As an agricultural counter-reform with uncertain social and ecosystemic impacts is developing in Colombia, indigenous peoples are criminalized and still are one of the weakest links in Colombian armed conflict. When will this society manage to reach a point where ancestral and contemporary visions of development complement each other in order to raise quality of life and enviromental security of our territories?

Of course, nobody speaks or writes about the Fiesta de la Coca being held in these days, quite close to the epicentre of the “pitched battle” in Popayán, the capital city of Cauca department. As Transnational Institute’s Drogas y conflicto en Colombia blog comments: “…it’s striking these attempts to promote a revalorization of coca leaf happen at the same time the indigenous movement fight in Cauca occurs. In both aspects the request of a people to their culture and territory to be respected is expressed, in order to [coca] leaf consumption and indigenous’ social protest not to be criminalized. Despite some tergiversations in national media, indigenous peoples have not stopped to insist in the peaceful nature of their movement and their total contempt for using fire arms and explosives.

The ancestral, peaceful, and not violence-related indigenous message, as a questioning source toward our model of society, could not be clearer. Colombian society must increasingly find spaces where (all kind of) radicalisms can be put aside in order to promote a territorial development where security, not only police but also environmental, which is a concept which, at least in public policy, should be considered.

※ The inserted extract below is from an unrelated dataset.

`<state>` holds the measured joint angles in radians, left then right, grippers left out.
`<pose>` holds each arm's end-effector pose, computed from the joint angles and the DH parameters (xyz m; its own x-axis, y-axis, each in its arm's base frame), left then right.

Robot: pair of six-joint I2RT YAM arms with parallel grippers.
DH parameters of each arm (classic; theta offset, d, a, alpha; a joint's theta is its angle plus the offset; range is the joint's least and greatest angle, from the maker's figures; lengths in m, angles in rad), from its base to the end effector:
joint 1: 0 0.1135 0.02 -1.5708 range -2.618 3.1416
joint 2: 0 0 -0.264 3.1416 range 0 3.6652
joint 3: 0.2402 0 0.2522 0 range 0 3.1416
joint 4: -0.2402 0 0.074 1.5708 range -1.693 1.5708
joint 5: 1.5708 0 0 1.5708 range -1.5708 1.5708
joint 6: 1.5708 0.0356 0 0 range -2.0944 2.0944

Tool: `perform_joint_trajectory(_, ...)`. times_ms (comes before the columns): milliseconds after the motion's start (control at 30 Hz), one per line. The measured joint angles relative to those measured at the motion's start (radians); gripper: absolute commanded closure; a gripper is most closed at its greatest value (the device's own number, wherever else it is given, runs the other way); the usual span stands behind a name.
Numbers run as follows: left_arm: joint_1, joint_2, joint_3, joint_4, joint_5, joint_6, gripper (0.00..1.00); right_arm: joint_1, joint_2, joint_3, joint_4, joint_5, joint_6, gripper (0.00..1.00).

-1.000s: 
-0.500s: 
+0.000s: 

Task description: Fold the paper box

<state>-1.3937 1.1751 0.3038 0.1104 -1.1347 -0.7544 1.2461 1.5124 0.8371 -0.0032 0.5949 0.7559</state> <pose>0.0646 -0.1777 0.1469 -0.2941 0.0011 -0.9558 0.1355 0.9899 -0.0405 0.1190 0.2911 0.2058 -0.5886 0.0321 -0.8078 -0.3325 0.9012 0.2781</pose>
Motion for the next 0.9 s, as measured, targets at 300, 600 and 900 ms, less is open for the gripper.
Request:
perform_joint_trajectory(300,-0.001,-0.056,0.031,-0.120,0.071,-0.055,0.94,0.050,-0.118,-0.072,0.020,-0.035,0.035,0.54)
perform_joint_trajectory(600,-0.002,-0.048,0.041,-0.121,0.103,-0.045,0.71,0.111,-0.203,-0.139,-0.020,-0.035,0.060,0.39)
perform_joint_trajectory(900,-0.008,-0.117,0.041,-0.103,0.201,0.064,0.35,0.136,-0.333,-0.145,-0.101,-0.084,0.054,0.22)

It would be very valuable for this country to recognize, validate and, above all, respect native visions of territory management, which have been validated not only by indigenous communities, but also peasant and black people communities, without the imposition of other models or the criminalization of them. We can not let violence from ones and others taints the real dimensions and fairness of indigenous claims.

Cheers.

Related bibliography in Spanish

Alarcón-Cháires, Pablo. 2006. Riqueza ecológica versus pobreza social. Contradicciones y perspectivas del desarrollo indígena en Latinoamérica. En: Pueblos indígenas y pobreza. Enfoques multidisciplinarios. Programa CLACSOCROP, Buenos Aires, Argentina. Available at http://bibliotecavirtual.clacso.org.ar/ar/libros/crop/indige/S1C1Alarcon.pdf

Instituto Geográfico Agustín Codazzi -IGAC- y la Corporación Colombiana de Investigación Agropecuaria -CORPOICA-. 2002. Zonificación de los conflictos de uso de las tierras del país. Capítulos III y IV. Bogotá, Colombia.

Ulloa, A. 2004. La construcción del nativo ecológico: complejidades, paradojas y dilemas de la relación entre los movimientos indígenas y el ambientalismo en Colombia. Instituto Colombiano de Antropología e Historia –ICANH-. Bogotá, Colombia.